Prelab Question 2: Assuming the kernel is not limited by register usage, how many blocks can be active simultaneously on an SM when each block requests 1000, 10000, or 30000 bytes of shared memory? What percentage occupancy does the kernel achieve in each case if each block is running 64 threads?

Now, we’ll run a simple kernel in occupancy.cu. This file contains a memcpy function that copies data from a source to a destination array, and will report the memory bandwidth achieved. To control occupancy, we use a simple trick: by reserving different amounts of shared memory, we artificially limit how many blocks can be co-resident on an SM. Our goal is to determine the minimum occupancy percentage that achieves peak bandwidth.

Prelab Question 3: In occupancy.cu, fill out the amounts of shared memory in shared_memory_configuration required to run the kernel with 20%, 50%, and 80% occupancy. What sizes did you choose and why?

Prelab Question 4: What is the minimum occupancy needed to reach peak bandwidth? How many threads were active, how much data did each thread load, and how much total data was in flight?

Note: You may also experiment with the TILE variable and vectorized loads – just make sure it divides the array size evenly.

Part 1: Improving Performance

Our first goal of this lab as a whole will be to improve the performance of our implementation from Lab 4, as measured in the same setting in which we previously tested it: multiplying square matrices with side length 3072. Our goal will be to reduce our kernel’s run time to under 5 ms:

Deliverable: In the file matmul_2.cu, implement the functions matmul_improved and launch_matmul_improved so that they can complete the 3072 * 3072 * 3072 benchmark in 5 ms or less. You can feel free to use any techniques you like to try to achieve this run time target.

(If your implementation from Lab 4 already runs in under 5 ms, you don’t need to do anything, although we encourage you to try to optimize it further if you want.)

Depending on exactly how you wrote your implementation for Lab 4, your kernel’s run time may be bottlenecked on different things. We don’t know exactly what you’ll need to do to make your specific implementation run faster, but we do have some suggestions for things you can try that may help.

Suggestion: Revisiting Issues from Lab 4

In Lab 4, we discussed a number of factors that could affect the performance of your kernel. Before trying any more sophisticated techniques to improve performance, you may want to check that your kernel is already doing well according to these criteria:

Maximize data reuse: Try to tune the numerical parameters of your kernel so that you minimize the number of global-to-L1 and L1-to-register loads you need to perform.
Avoid register spills: Stack variables can spill from registers to local memory if they exceed the capacity of the register file, or if you access them in the wrong way (see “Using Registers Effectively”).
Avoid bank conflicts: Whenever multiple lanes in a warp try to simultaneously access different shared memory addresses mapping to the same word index mod 32, you will pay a performance penalty (see “Using L1 Effectively”).
Avoid touching multiple cache lines: Whenever multiple lanes in a warp try to simultaneously access addresses on different L1 cache lines (when using the L1 SRAM as an implicit cache), you will pay a performance penalty (see “Using L1 Effectively”).
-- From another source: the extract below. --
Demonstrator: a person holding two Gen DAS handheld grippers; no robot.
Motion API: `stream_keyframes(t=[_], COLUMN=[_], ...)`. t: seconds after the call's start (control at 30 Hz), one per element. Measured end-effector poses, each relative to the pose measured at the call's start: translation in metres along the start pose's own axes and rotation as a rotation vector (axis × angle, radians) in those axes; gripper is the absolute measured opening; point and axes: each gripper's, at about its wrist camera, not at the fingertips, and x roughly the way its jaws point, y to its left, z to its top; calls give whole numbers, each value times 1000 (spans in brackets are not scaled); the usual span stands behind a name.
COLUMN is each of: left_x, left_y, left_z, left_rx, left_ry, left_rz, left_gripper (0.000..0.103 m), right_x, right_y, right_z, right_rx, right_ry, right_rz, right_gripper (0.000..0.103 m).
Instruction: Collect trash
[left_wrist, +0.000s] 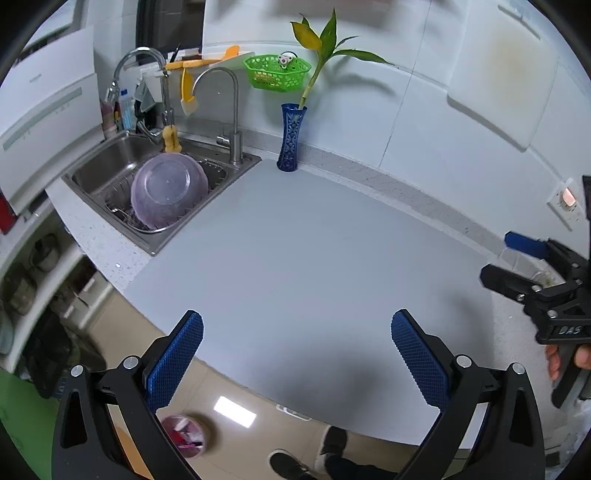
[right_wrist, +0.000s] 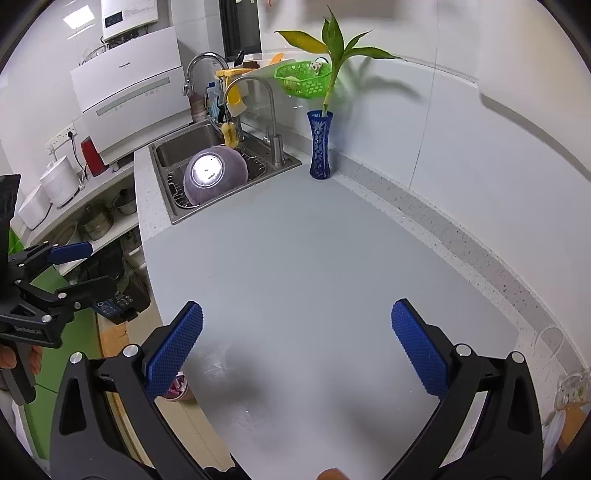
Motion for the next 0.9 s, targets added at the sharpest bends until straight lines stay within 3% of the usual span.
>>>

Suggestion: Hiding Memory Access Latency

In Lab 4, we mostly discussed the bandwidth of different memory resources (DRAM, L1) as a limiting factor in determining the performance achievable with different kernel designs.

On top of bandwidth, it is also sometimes important to consider the latency of individual memory requests. From the prelab in lab 3, we learned that:

Requests to global memory typically complete within ~700-800 cycles.
Requests from L1 typically complete with a latency of ~35 cycles.
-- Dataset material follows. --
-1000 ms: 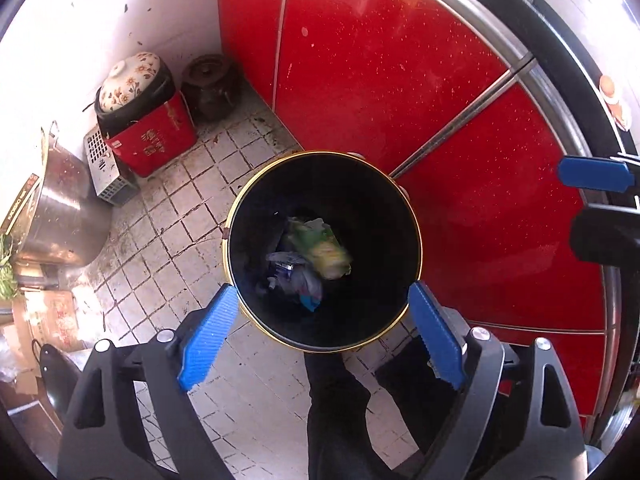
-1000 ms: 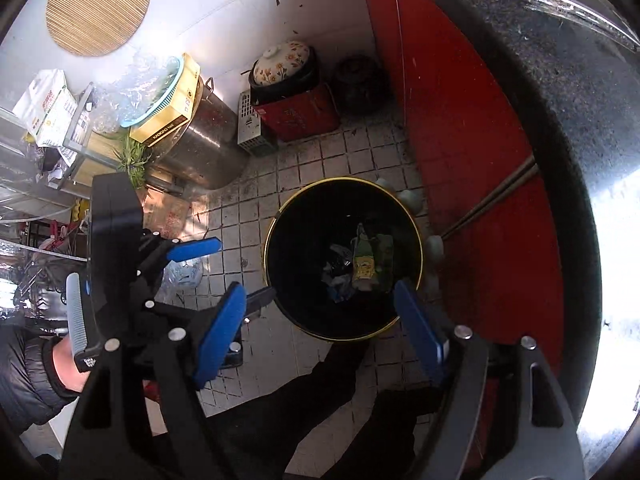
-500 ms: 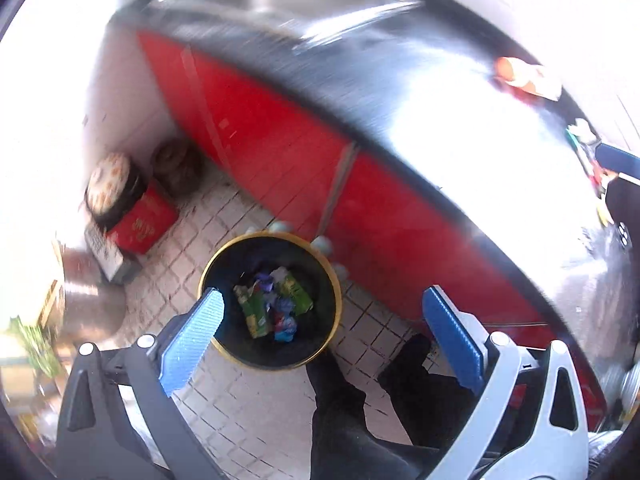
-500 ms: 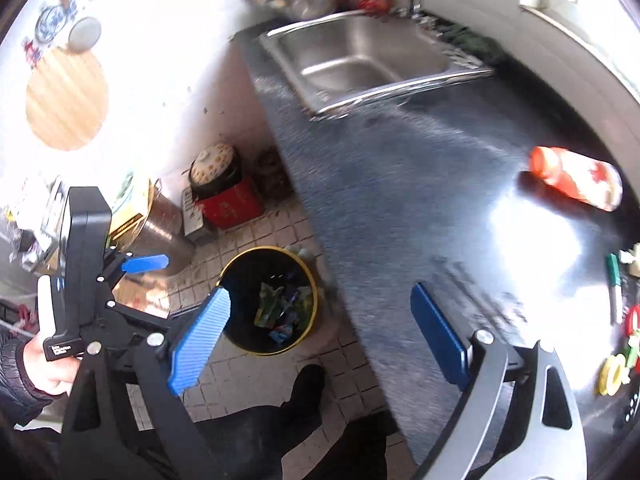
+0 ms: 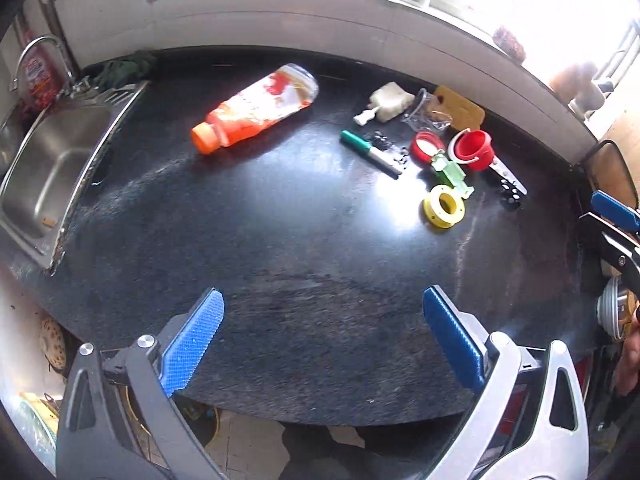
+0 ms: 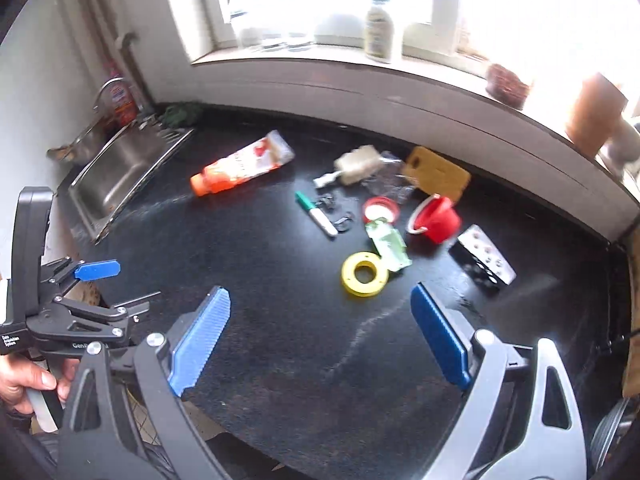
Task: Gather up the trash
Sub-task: 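Move both tools back over the countertop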
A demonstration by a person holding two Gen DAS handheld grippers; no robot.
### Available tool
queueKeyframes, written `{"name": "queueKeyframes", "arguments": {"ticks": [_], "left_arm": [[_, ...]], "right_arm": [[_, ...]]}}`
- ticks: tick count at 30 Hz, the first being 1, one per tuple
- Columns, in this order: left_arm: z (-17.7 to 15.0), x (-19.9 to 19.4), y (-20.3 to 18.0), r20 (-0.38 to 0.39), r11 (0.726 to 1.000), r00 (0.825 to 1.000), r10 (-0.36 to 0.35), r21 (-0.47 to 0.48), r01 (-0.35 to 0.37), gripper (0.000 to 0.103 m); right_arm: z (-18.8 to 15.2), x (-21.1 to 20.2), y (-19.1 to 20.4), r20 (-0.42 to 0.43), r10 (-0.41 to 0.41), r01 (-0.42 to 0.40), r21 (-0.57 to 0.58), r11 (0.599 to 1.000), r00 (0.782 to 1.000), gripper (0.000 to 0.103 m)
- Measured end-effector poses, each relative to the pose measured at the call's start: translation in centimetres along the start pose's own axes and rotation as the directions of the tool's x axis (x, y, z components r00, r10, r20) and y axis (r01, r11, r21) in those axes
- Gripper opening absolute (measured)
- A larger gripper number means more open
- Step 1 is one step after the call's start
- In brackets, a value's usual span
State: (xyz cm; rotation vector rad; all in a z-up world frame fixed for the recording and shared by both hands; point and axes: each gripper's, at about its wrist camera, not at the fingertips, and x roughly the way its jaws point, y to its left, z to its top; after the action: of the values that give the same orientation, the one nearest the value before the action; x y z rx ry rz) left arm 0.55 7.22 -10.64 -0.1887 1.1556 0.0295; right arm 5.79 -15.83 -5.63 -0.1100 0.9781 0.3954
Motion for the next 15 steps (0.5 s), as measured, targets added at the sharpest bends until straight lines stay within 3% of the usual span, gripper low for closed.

The fact that memory requests execute with high latencies means that it’s important to not create long chains of serial dependencies between small memory requests and small units of computation. Instead, it’s better to fire off a batch of memory requests all at once, and then compute on its results all at once.

Serial vs Batched Memory Accesses and Computation

Concretely, this means that if you’re explicitly loading data from global memory to shared memory in your kernel, you may want to consider loading data from multiple positions along the k dimension all at once, rather than loading single columns/rows of the A/B matrices at a time.
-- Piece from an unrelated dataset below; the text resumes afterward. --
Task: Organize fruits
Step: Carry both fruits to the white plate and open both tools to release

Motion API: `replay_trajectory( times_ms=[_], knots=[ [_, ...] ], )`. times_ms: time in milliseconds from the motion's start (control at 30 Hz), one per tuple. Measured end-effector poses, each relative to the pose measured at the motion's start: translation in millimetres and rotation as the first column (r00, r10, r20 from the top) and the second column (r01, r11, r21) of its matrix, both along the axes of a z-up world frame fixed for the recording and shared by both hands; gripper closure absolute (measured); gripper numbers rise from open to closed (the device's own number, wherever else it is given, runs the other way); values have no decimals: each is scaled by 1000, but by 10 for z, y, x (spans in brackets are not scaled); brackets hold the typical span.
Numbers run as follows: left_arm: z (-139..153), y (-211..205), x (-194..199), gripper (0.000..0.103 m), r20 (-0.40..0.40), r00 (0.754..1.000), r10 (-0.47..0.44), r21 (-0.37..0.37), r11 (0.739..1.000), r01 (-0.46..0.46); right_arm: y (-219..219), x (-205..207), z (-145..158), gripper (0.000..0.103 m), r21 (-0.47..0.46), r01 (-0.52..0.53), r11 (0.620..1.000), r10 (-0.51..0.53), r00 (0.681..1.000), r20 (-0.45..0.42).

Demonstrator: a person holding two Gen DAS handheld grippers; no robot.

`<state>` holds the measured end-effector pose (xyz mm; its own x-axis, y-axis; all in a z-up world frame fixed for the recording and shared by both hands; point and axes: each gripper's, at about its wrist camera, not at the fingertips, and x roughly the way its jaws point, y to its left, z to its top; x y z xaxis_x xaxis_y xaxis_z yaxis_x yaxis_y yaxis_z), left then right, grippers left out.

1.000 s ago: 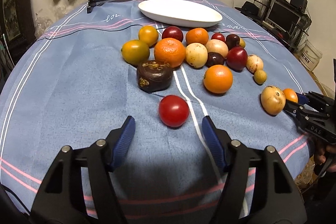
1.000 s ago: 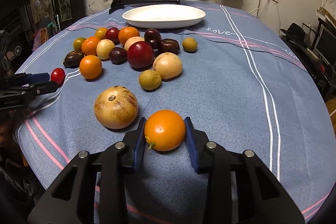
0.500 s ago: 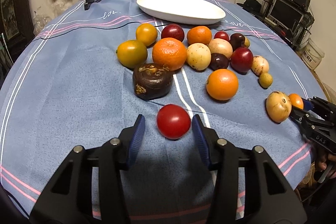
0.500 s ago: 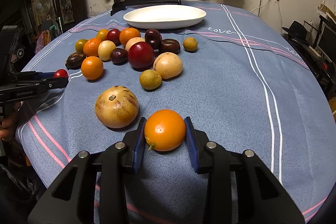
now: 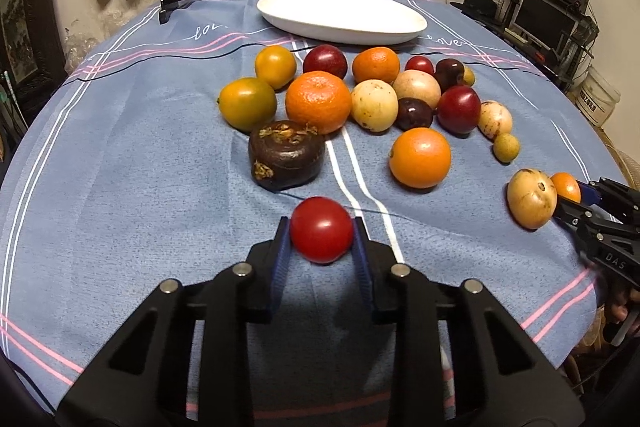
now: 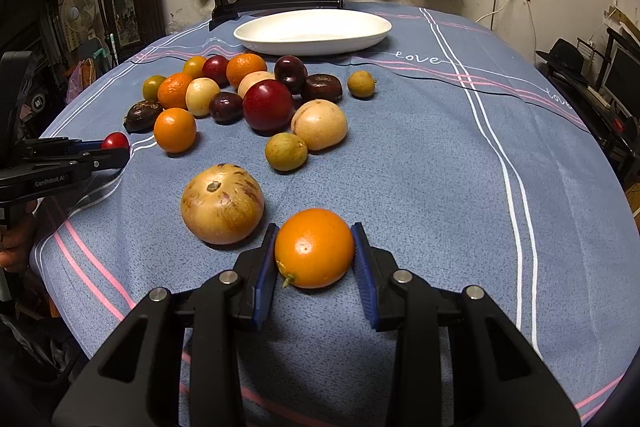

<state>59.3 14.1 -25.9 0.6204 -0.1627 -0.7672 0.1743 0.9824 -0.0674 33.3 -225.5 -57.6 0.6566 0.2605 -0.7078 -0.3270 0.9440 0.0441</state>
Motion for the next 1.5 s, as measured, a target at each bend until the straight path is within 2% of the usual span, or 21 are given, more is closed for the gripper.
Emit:
replay_trajectory(
  times_ms=[300, 467, 600, 733, 833, 1000, 1100, 1267, 1500],
  knots=[
    [100, 35, -66, 74, 39, 999, -18, -29, 999, 19, -64, -2, 48, 67, -1, 29, 1000, -29, 1000, 10],
    [271, 30, -58, 73, 70, 996, -54, -37, 998, 56, -140, 42, 257, 67, 22, 28, 999, -29, 999, 43],
    [467, 16, 111, 73, 73, 993, -89, -65, 993, 93, -81, 215, 487, 67, 53, -7, 999, 3, 997, 77],
    [682, -15, 437, 73, 95, 990, -109, -69, 991, 115, 44, 526, 698, 67, 101, -62, 993, 51, 993, 108],
    [787, -79, 763, 73, 108, 988, -110, -44, 992, 115, 150, 884, 783, 67, 132, -92, 987, 77, 991, 112],
    [815, -191, 1497, 73, 97, 991, -94, -12, 995, 96, 256, 1688, 781, 67, 185, -76, 980, 68, 997, 46],
    [770, -236, 1918, 73, 71, 994, -85, -29, 996, 87, 321, 2087, 739, 67, 215, -73, 974, 76, 997, -3],
    [614, -288, 2531, 73, 13, 999, -53, -29, 998, 53, 577, 2624, 608, 67, 132, -70, 989, 78, 995, -62],
    [307, -412, 2854, 73, -77, 995, -56, 42, 997, 60, 788, 2909, 421, 67, 43, -91, 995, 96, 985, -142]
  ],
)
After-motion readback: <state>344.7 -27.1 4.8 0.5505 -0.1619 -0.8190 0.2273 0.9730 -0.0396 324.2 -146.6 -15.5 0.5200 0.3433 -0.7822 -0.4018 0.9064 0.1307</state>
If you’re already loading from multiple k positions at a time, you may want to think about what benefits that design might be providing, and how you should set your kernel’s numerical parameters so that you minimize latency overheads while also making effective use of the SM’s limited shared memory capacity.

Suggestion: Overlapping Data Movement and Computation

Memory requests and floating-point operations make use of separate physical resources, and are able to execute simultaneously. To make the most effective use of the hardware, it is desirable to overlap memory requests with computation as much as possible.

The compiler will generally do a good job of scheduling instructions to overlap L1-to-register loads with computation wherever possible, by leveraging ILP. However, overlapping global-to-shared-memory data movement with computation can be trickier, because writing to shared memory typically involves explicit synchronization with __syncthreads(). If you’re not careful, writing code using the straightforward design pattern of “load to shared memory, synchronize, compute” will erase all opportunities for overlapping.

There are three main strategies you might consider pursuing to overlap loads from global memory with computation in your matrix multiply kernel.

The first strategy is to rely on the fact that under certain circumstances, multiple blocks can be scheduled on a single SM simultaneously. If you have two blocks running on each SM, there is a good chance that as the SM settles into its steady-state behavior, each block’s computation will run opportunistically while the other block’s warps are stalled waiting on loads from global memory.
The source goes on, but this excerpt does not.